To more rapidly analyse catabolic gene diversity, but also diversity of expressed catabolic genes, molecular fingerprinting methods are necessary. We therefore established reliable PCR-SSCP (single stranded chain polymorphism) methods to sort catabolic genes (see Junca et al., 2003). New methods were needed to analyze the diversity of catabolic key genes involved in the degradation of phenoxyalkanoate herbicides.
Two kinds of genes are known to encode enzymes for 2,4-D transformation, termed tfdA encoding 2,4-D/a-ketoglutarate dioxygenase and cad encoding 2,4-D monooxygenases. Different primer combinations and phosphorylated derivatives were evaluated for tfdA genes to obtain fragment mixtures comprising only fragments of the target genes. Best results were obtained for primers termed tfdAa, which were capable to amplify both tfdA and tfdAa-genes.

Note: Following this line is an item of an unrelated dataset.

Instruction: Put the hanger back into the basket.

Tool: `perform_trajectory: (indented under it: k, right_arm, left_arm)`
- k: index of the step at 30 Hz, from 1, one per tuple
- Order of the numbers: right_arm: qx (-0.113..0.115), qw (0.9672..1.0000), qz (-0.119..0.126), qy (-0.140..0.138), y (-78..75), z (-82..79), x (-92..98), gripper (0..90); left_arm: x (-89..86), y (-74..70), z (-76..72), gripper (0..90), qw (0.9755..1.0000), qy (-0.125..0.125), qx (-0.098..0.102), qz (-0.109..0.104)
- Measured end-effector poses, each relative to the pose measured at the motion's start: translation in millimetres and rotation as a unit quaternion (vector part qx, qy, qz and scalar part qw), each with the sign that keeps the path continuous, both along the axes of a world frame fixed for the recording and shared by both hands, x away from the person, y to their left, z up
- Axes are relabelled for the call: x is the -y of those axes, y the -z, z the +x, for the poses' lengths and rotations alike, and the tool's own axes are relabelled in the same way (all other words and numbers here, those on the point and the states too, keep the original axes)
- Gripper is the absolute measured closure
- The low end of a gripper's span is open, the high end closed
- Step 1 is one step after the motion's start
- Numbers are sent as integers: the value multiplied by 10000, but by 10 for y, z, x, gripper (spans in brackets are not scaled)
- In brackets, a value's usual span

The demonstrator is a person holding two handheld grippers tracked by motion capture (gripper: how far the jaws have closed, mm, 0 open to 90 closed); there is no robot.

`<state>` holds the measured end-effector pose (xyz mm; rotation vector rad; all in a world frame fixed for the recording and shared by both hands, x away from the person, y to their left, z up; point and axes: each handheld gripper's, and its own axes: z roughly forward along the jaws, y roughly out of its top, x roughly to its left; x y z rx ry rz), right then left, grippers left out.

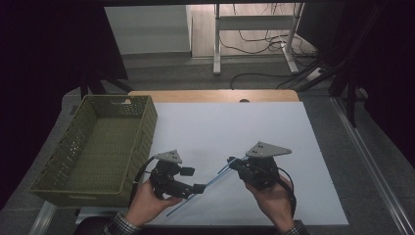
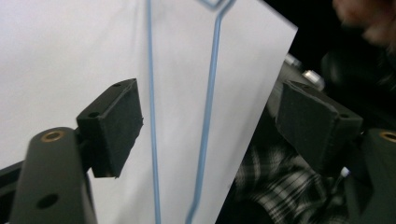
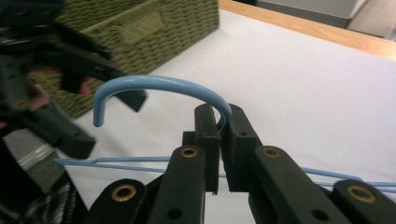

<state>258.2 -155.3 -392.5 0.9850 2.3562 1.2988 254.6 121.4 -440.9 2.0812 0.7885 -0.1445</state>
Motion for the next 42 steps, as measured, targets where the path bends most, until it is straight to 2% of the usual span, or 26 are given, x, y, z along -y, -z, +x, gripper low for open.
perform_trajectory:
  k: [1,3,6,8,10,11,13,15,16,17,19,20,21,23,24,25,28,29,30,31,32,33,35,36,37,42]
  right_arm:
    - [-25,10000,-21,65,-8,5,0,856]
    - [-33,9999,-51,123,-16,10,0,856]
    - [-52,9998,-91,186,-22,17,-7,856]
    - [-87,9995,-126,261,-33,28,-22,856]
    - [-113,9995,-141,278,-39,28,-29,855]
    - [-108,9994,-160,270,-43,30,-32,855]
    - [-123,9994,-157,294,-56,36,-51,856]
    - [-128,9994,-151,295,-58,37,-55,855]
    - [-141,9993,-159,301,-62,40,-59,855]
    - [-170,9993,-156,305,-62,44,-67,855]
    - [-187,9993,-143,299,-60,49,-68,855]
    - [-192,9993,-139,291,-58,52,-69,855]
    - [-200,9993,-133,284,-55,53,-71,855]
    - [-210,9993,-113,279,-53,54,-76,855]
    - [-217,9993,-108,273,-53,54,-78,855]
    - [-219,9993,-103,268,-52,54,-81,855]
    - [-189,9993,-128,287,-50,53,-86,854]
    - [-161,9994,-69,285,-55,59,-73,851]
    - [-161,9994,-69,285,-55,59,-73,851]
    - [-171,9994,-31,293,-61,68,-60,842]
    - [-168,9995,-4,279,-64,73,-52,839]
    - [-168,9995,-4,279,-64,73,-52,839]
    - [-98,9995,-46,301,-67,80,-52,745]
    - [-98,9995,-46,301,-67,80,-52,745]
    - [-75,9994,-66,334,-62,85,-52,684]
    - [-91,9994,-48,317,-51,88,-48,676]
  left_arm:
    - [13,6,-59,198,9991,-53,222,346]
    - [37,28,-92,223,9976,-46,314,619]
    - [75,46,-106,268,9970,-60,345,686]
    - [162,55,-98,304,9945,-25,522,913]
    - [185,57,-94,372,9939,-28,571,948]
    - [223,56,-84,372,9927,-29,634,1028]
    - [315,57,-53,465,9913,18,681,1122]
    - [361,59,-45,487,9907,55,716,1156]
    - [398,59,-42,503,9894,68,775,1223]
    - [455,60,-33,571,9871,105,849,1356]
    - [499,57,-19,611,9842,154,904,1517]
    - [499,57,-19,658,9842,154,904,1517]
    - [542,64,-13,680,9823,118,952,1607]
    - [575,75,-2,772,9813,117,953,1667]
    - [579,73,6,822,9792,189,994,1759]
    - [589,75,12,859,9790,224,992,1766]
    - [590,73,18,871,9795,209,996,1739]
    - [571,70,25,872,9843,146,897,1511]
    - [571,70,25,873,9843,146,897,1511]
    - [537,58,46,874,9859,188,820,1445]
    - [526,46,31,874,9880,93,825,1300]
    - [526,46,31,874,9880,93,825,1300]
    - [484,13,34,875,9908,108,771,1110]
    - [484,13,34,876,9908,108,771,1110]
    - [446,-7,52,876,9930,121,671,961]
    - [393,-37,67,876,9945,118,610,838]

Separation allowed distinguishing between highly similar gene variants, and successfully separated tfdA and tfdAa gene variants. Separation conditions were also evaluated for cad genes using fragments. The current method allows separating successfully different groups of cad genes, however, singling base differences cannot yet be evaluated. The current methods are of special use for evaluating the catabolic potential and diversity for phenoxyalkanoate degradation in diverse soil systems.
Bacterial community responses were assessed through T-RFLP (See Sanchez et al. 2004). To do so, bacterial community DNA was digested with MspI or HhaI restriction enzymes and the corresponding T-RFLP signals were plotted as relative abundance vs fragment length to obtain richness (number of bacteria or ribotypes in the sample) and diversity values that informed on the bacterial community structure. Two additional outputs from these T-RFLP plots could be obtained.

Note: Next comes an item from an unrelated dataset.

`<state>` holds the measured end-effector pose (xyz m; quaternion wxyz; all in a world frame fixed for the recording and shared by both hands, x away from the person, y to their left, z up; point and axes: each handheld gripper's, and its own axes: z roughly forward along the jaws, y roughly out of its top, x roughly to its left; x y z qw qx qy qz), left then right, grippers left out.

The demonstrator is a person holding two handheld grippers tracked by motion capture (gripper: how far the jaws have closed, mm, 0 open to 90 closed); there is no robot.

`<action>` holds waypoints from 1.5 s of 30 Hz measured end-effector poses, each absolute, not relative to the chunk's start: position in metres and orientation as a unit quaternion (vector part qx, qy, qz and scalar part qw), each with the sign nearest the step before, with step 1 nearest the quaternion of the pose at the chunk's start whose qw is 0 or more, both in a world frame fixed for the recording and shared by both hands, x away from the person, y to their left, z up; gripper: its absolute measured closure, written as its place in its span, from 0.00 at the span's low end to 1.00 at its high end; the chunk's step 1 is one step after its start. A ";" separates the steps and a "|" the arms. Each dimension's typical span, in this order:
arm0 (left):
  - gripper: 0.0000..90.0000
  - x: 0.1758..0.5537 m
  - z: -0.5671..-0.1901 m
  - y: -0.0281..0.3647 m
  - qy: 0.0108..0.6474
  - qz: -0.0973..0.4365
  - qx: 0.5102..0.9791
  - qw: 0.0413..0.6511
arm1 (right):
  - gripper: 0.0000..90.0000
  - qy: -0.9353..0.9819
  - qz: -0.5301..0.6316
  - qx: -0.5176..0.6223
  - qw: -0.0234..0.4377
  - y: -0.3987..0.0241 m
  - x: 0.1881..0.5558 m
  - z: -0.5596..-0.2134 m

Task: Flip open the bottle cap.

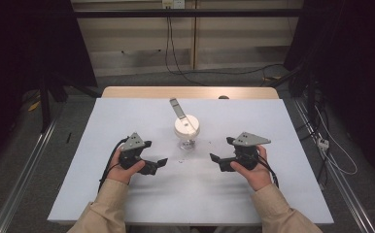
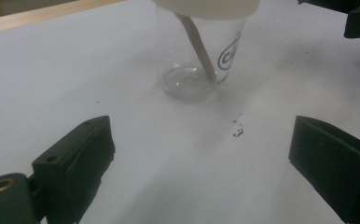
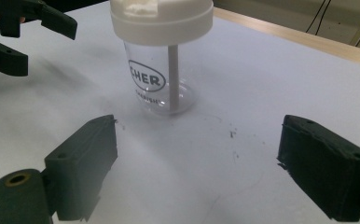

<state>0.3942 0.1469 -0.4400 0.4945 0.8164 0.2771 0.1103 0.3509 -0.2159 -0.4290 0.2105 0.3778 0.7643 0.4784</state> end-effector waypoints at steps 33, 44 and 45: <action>0.07 0.377 -0.444 0.201 0.292 0.133 0.817 0.479 | 0.11 0.758 0.467 0.398 0.220 -0.265 0.309 -0.448; 0.07 0.376 -0.444 0.213 0.304 0.139 0.813 0.477 | 0.11 0.753 0.467 0.406 0.223 -0.275 0.303 -0.452; 0.07 0.376 -0.444 0.213 0.303 0.139 0.814 0.475 | 0.11 0.752 0.468 0.407 0.223 -0.276 0.303 -0.452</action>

First, comparisons of the bacterial community structures under different conditions (presence/absence of herbicides or plants, time of incubation, type of soil, etc) were carried out, and were, usually, very informative of the effect of specific conditions on bacterial community structures (see below). Statistical significance of such comparisons was assessed by NMDS, PCA, and ANOSIM analyses. Second, taxonomic assignations, based on public databases such as the Ribosomal Database Project, were also possible.
This allowed distinction of the effect of different conditions at the level of phyla and some classes. The robustness of comparisons of soil bacteria taxonomic profiles obtained in this way was assessed by PCA, ANOSIM, and analysis of similarity of percentages (SIMPER).